Оставив лошадей у подножия вулкана, я вознёс нас с Эстель на его вершину на своих крыльях. Они так и остались надломленными и растерзанными, без единого пера, лишь рваные клочья кожи свисали с деформированного остова, обнажая местами кость. Но по крайней мере, я мог ими управлять, несмотря на боль, которую причиняли мне увечья.
Оказавшись наверху, у самого кратера, мы заглянули внутрь. Все содержимое вулкана казалось абсолютно белым, застывшим в ледяном молчании и бездействии. Я совершенно не представлял, как в этом царстве холода искать загадочный артефакт, точное описание которого никому даже не было известно. Кто-то говорил, что это драгоценный камень размером с ноготь, кто-то – что это сосуд, в котором заключена та самая настоящая слеза. Версии разнились, порождая сомнение в том, что этот артефакт вообще возможно отыскать.
Но никогда и никому ещё он не был так сильно нужен, как мне. И если он существует, я должен его найти. Ради Эстель.
Я снял с локтя захваченную с собой веревку с крюком на конце и повернулся к ней. Она дрожала от холода, но старалась сохранять бодрый вид. Сняв с себя камзол, я накинул его ей на плечи и помассировал их, чтобы согреть. Затем спросил:
– Бэзил, случайно, не говорил, как выглядит Слеза?
Эстель покачала головой:
– Нет. Киаран?
– Да?
– Мы ведь найдем ее, правда?
Лгать не хотелось. Но и пугать Эстель – тоже.
– Найдем, если только она действительно здесь, – ответил я, невольно хмурясь. – Я сейчас спущусь вниз, а ты будешь ждать меня на этом месте. Если меня долго будет…
Эстель молниеносно впилась пальцами в мою руку.
– Нет.
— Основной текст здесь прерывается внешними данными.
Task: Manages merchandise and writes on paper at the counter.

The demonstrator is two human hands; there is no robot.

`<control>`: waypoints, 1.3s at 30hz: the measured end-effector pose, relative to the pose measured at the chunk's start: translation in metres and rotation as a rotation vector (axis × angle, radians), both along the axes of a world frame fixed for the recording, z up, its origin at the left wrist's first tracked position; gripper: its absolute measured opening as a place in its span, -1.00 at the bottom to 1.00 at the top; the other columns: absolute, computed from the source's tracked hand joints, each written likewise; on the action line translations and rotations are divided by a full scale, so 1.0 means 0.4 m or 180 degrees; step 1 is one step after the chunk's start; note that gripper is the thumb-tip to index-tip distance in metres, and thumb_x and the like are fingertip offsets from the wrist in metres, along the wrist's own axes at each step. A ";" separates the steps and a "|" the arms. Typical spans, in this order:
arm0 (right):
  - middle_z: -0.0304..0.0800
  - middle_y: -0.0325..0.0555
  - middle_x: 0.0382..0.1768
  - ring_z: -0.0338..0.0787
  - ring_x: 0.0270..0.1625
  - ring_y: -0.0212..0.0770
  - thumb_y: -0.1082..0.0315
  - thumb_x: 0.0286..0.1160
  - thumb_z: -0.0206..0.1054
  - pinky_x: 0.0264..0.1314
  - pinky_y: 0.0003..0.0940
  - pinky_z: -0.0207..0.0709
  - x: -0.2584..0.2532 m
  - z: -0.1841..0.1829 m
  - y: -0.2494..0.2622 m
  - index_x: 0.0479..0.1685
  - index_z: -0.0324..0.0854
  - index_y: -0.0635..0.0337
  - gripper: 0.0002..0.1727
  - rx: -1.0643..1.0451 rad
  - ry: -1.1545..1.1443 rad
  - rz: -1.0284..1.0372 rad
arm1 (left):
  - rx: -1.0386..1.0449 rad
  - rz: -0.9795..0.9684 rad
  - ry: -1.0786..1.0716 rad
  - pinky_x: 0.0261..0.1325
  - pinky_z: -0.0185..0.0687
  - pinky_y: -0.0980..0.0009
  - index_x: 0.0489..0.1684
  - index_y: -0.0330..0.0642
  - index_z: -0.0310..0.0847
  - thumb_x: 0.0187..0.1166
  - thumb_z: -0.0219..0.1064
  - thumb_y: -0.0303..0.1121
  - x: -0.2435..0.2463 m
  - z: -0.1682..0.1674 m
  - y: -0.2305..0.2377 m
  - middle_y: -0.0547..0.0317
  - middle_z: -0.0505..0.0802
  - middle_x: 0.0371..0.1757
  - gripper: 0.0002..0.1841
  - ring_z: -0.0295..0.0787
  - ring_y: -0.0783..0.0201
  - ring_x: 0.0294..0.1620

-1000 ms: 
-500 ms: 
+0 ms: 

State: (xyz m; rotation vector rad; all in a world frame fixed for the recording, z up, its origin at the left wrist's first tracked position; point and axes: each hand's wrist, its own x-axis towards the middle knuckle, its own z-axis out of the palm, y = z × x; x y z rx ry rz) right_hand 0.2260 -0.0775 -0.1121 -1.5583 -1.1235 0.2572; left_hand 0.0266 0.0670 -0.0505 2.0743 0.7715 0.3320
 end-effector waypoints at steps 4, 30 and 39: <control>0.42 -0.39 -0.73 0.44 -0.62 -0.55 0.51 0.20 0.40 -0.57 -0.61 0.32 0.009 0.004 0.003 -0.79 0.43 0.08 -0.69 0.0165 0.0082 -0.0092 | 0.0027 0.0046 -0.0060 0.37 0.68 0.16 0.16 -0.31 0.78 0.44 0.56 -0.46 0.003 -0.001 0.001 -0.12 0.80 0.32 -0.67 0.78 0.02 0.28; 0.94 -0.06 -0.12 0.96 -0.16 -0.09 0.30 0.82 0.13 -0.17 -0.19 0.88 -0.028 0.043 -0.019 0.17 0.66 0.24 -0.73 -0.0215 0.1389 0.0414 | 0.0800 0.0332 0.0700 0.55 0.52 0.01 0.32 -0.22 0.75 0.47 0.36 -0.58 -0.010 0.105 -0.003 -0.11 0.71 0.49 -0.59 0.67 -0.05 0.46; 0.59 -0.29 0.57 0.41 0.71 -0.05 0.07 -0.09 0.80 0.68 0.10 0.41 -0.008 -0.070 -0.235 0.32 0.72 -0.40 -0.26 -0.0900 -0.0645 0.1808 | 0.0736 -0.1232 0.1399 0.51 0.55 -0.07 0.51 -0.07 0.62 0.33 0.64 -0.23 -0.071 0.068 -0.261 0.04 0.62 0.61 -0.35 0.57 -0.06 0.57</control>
Я пойду с тобой.
– Не пойдешь, – отрезал я. – Я понятия не имею, что там внутри. Тьма побери, Эстель, я не слышал, чтобы хоть кто-то из тех, кто спускался в жерло за Слезой, возвращался оттуда!
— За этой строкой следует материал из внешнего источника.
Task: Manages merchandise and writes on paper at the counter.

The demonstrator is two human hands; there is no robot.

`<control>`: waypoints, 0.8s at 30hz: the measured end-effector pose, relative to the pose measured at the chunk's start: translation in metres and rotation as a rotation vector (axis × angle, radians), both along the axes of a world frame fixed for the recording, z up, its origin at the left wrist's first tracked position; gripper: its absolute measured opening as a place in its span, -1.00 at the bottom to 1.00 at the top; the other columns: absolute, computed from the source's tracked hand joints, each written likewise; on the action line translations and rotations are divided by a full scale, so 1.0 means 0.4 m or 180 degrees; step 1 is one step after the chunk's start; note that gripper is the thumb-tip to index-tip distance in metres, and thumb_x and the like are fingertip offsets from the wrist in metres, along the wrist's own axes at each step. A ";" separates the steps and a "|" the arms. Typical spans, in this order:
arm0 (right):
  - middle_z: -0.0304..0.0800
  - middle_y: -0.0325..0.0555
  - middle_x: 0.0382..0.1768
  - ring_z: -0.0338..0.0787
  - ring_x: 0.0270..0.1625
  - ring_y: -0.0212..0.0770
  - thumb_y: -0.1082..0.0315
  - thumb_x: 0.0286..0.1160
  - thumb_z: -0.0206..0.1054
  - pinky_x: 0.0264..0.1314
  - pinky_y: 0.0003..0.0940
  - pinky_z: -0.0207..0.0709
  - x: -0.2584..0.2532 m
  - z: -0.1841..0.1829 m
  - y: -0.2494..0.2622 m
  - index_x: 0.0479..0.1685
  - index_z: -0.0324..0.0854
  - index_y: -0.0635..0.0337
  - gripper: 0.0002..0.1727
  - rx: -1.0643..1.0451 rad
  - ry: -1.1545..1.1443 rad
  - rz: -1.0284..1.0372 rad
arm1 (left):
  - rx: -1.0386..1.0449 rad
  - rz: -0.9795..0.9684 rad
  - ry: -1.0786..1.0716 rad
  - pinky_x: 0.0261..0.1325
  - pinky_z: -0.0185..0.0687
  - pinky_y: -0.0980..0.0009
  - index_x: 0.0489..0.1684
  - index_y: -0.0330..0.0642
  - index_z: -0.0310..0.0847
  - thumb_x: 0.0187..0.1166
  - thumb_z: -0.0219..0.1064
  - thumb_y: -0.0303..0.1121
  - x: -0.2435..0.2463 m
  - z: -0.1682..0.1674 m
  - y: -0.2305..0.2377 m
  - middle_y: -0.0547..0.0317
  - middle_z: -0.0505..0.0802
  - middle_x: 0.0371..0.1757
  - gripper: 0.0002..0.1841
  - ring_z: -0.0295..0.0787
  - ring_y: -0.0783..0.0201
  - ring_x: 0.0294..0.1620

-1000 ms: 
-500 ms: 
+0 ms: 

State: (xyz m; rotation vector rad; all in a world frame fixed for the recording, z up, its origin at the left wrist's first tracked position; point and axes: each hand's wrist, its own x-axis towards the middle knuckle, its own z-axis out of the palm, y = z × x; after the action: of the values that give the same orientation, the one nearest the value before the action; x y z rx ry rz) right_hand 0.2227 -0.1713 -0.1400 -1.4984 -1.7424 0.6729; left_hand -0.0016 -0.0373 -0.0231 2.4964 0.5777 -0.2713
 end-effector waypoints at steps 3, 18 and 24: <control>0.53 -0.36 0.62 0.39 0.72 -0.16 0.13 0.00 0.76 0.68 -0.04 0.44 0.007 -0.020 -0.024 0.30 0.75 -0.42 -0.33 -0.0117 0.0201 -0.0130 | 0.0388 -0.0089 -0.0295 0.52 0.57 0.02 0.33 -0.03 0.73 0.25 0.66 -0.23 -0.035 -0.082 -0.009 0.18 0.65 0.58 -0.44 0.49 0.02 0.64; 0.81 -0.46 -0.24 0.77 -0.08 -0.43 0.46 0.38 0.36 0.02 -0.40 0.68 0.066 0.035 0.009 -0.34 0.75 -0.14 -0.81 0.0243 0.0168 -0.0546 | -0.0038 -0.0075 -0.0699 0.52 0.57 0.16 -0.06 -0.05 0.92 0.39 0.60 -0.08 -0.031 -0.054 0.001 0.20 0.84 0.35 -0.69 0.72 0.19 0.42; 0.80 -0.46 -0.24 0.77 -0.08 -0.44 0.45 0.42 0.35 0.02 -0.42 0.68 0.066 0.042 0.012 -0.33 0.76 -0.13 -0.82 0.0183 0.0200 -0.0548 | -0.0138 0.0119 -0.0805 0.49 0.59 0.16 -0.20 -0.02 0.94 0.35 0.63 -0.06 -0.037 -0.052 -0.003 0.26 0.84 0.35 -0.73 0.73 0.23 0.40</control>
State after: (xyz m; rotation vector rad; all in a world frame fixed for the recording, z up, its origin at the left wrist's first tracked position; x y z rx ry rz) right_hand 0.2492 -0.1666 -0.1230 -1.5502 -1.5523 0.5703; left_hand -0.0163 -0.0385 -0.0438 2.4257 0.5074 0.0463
Я тут же пожалел о своих словах. Ее глаза расширились, в них всколыхнулась тревога… и решимость.
– Пойду, – упрямо заявила она. – Я хочу быть рядом, что бы ни случилось.
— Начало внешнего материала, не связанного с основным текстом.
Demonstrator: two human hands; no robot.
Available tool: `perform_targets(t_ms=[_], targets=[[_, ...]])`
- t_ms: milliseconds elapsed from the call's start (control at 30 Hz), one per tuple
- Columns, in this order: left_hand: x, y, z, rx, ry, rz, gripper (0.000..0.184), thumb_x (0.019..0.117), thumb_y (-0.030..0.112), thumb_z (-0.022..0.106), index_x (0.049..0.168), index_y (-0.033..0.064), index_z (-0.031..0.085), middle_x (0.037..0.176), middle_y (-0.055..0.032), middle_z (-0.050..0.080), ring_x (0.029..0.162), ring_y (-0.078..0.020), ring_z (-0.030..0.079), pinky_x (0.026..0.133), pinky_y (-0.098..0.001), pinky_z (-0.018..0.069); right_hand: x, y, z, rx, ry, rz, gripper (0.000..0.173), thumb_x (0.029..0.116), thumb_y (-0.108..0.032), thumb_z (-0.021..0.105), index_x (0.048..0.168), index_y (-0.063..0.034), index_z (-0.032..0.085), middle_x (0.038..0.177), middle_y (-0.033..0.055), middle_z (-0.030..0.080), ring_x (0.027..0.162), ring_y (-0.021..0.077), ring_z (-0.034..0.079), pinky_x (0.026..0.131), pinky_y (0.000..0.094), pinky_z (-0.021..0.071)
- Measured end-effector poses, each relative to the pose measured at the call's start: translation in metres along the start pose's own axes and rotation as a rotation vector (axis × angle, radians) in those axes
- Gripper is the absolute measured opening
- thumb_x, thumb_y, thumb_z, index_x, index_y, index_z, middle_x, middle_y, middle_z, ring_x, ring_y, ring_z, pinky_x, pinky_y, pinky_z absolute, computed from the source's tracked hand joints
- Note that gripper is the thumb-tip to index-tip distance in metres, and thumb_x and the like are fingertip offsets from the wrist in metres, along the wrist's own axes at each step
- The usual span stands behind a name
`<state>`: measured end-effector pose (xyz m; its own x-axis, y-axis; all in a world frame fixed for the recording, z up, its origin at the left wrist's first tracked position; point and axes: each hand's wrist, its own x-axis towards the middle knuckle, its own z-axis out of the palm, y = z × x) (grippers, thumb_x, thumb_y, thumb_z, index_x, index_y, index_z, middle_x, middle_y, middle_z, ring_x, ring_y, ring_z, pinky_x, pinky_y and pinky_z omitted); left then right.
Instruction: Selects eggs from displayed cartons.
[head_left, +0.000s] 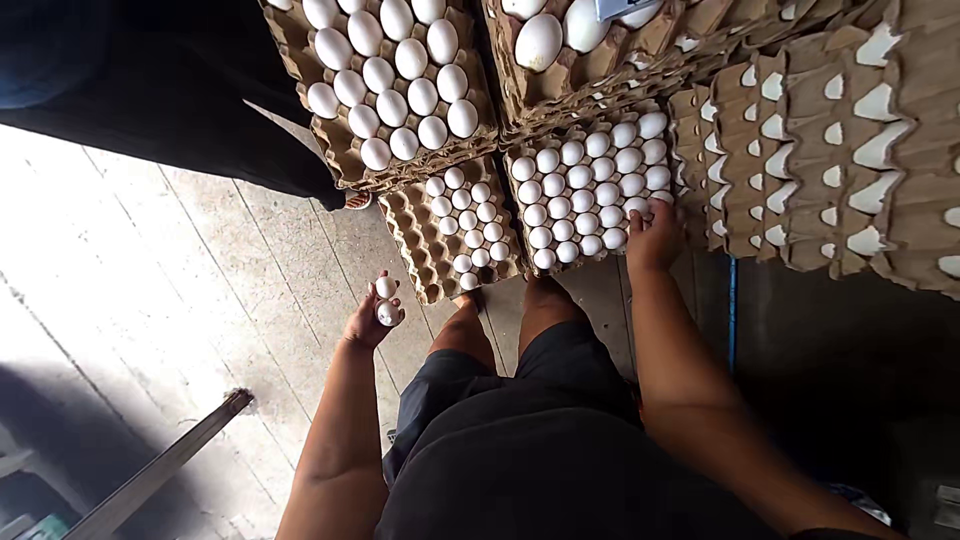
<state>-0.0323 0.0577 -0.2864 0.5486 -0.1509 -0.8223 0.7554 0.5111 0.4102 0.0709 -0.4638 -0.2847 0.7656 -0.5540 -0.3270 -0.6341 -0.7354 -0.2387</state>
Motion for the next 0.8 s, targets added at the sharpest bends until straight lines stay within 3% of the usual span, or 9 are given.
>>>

Я не видел смысла в этом споре, который мог оказаться бесконечным. Просто молча вонзил крюк в заледеневшую поверхность Царуса и, сбросив веревку вниз, начал свой спуск, повторив:
– Оставайся здесь, Эстель, – впрочем, не сильно надеясь, что она меня послушает. И не ошибся. Эстель начала спускаться по верёвке вслед за мной. В конце концов, мне не осталось ничего иного, как заключить ее в свои объятия, и вместе со своей драгоценной ношей продолжить спуск.
Ноги скользили по льду, и каждое движение приходилось тщательно выверять. По мере продвижения вниз я внимательно оглядывал все, что нас окружало, пытаясь заметить, возможно, какие-то потайные уголки в стенках вулкана. Но сквозь слои льда ничего необычного не проглядывалось. Я говорил себе, что отчаиваться рано, и руки Эстель, сомкнувшиеся на моей шее, давали мне сил для каждого следующего шага.
А потом веревка оборвалась.
Приземление оказалось неожиданно мягким. Падая, я выпустил крылья, но они оказались бессильны, потому что нечто более мощное засосало нас в свой водоворот. Тогда я прижал Эстель к себе крепче, ожидая неизбежной боли, которая должна сотрясти тело при соприкосновении с твердой поверхностью после падения с такой высоты. Но боли не было. Ноги вдруг почувствовали под собой надёжную опору, а удар был таким слабым, будто я спрыгнул на землю с расстояния не более метра.
В первую очередь я убедился в том, что Эстель цела. На ней, как и на мне, не было ни единой царапины, лишь лицо носило отпечаток пережитого волнения. Тогда я позволил себе оглянуться по сторонам.
Мы оказались в помещении, имевшем форму круга. Его купол был таким высоким, что уходил в невидимые глазу выси. Стены блестели и переливались сиянием миллионов драгоценных камней, которыми были полностью покрыты, отчего зал наполнялся загадочным голубоватым свечением. В камнях я узнал аурус, бывший чем-то сродни земному бриллианту.
Мебель из белого дерева с ручками и орнаментом из золота была настолько роскошна, что подобной ей я не видел ни у одного правителя многочисленных кланов Шезгарта. Диваны и кресла на золочёных ножках были обиты белым шелком, и все это производило впечатление красоты сколь совершенной, столь же и отталкивающей своей безжизненностью.